• [Work instruction]: Write out the following listing in full, exactly as it reads.

• [Supplied data]:
○ ○ ○ ○

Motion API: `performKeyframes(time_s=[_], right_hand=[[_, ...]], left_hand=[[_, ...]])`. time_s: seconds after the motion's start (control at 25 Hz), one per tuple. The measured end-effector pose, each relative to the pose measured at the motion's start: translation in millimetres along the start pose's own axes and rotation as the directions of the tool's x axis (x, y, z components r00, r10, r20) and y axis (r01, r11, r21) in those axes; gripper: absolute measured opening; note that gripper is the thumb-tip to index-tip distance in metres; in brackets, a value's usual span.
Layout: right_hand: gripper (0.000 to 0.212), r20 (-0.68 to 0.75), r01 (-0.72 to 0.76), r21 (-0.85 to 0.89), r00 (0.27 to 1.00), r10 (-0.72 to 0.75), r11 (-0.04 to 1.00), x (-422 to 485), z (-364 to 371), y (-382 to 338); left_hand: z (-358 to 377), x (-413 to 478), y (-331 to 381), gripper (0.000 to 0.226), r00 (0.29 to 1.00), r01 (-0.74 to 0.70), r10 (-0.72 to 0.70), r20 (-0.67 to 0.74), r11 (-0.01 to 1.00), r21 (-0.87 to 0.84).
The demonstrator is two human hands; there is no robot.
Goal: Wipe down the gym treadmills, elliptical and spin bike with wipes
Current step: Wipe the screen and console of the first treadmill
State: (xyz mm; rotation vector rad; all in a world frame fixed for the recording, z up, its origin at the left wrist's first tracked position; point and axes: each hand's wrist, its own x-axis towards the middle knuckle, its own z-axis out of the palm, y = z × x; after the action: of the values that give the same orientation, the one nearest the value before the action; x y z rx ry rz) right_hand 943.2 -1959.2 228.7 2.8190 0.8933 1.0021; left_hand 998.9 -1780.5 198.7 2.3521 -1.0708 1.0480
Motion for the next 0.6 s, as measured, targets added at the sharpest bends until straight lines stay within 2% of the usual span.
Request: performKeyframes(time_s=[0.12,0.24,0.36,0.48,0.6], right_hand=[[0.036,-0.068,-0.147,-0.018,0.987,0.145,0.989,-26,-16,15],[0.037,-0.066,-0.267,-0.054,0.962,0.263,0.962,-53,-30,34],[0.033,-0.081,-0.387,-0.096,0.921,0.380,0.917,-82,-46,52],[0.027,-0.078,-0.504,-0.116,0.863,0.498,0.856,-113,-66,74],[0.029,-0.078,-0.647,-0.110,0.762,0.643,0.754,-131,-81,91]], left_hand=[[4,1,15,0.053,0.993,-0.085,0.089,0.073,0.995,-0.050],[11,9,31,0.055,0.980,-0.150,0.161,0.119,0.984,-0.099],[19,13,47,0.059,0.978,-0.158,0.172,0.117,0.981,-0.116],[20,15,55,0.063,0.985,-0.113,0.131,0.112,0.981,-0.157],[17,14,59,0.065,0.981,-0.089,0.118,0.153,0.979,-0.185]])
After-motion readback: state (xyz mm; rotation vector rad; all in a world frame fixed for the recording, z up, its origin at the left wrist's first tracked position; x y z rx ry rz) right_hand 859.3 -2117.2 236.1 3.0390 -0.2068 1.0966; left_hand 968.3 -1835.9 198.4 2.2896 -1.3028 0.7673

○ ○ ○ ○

• [Exercise response]:
Motion API: `performKeyframes(time_s=[_], right_hand=[[_, ...]], left_hand=[[_, ...]])`. time_s: seconds after the motion's start (control at 25 Hz), one per tuple. The measured end-effector pose, each relative to the pose measured at the motion's start: translation in millimetres along the start pose's own axes and rotation as the directions of the tool's x axis (x, y, z components r00, r10, r20) and y axis (r01, r11, r21) in those axes; gripper: absolute measured opening; note that gripper is the thumb-tip to index-tip distance in metres; in brackets, a value's usual span.
Layout: right_hand: gripper (0.000 to 0.212), r20 (-0.68 to 0.75), r01 (-0.72 to 0.76), r21 (-0.85 to 0.89), r00 (0.27 to 1.00), r10 (-0.72 to 0.75), r11 (-0.04 to 1.00), x (-422 to 485), z (-364 to 371), y (-382 to 338); left_hand: z (-358 to 377), x (-413 to 478), y (-331 to 381), gripper (0.000 to 0.226), r00 (0.29 to 1.00), r01 (-0.74 to 0.70), r10 (-0.72 to 0.70), r20 (-0.67 to 0.74), r11 (-0.01 to 1.00), r21 (-0.87 to 0.84).
The demonstrator is two human hands; there is no robot.
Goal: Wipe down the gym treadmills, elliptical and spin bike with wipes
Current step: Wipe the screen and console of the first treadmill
State: (xyz mm; rotation vector rad; all in a world frame fixed for the recording, z up, its origin at the left wrist's first tracked position; point and axes: each hand's wrist, its own x-axis towards the middle knuckle, its own z-axis out of the palm, y = z × x; after the action: of the values that give the same orientation, the one nearest the value before the action; x y z rx ry rz) right_hand 943.2 -1959.2 228.7 2.8190 0.8933 1.0021; left_hand 998.9 -1780.5 198.7 2.3521 -1.0708 1.0480
Motion for the next 0.6 s, as measured, targets added at the sharpest bends until straight lines stay within 2% of the usual span.
Request: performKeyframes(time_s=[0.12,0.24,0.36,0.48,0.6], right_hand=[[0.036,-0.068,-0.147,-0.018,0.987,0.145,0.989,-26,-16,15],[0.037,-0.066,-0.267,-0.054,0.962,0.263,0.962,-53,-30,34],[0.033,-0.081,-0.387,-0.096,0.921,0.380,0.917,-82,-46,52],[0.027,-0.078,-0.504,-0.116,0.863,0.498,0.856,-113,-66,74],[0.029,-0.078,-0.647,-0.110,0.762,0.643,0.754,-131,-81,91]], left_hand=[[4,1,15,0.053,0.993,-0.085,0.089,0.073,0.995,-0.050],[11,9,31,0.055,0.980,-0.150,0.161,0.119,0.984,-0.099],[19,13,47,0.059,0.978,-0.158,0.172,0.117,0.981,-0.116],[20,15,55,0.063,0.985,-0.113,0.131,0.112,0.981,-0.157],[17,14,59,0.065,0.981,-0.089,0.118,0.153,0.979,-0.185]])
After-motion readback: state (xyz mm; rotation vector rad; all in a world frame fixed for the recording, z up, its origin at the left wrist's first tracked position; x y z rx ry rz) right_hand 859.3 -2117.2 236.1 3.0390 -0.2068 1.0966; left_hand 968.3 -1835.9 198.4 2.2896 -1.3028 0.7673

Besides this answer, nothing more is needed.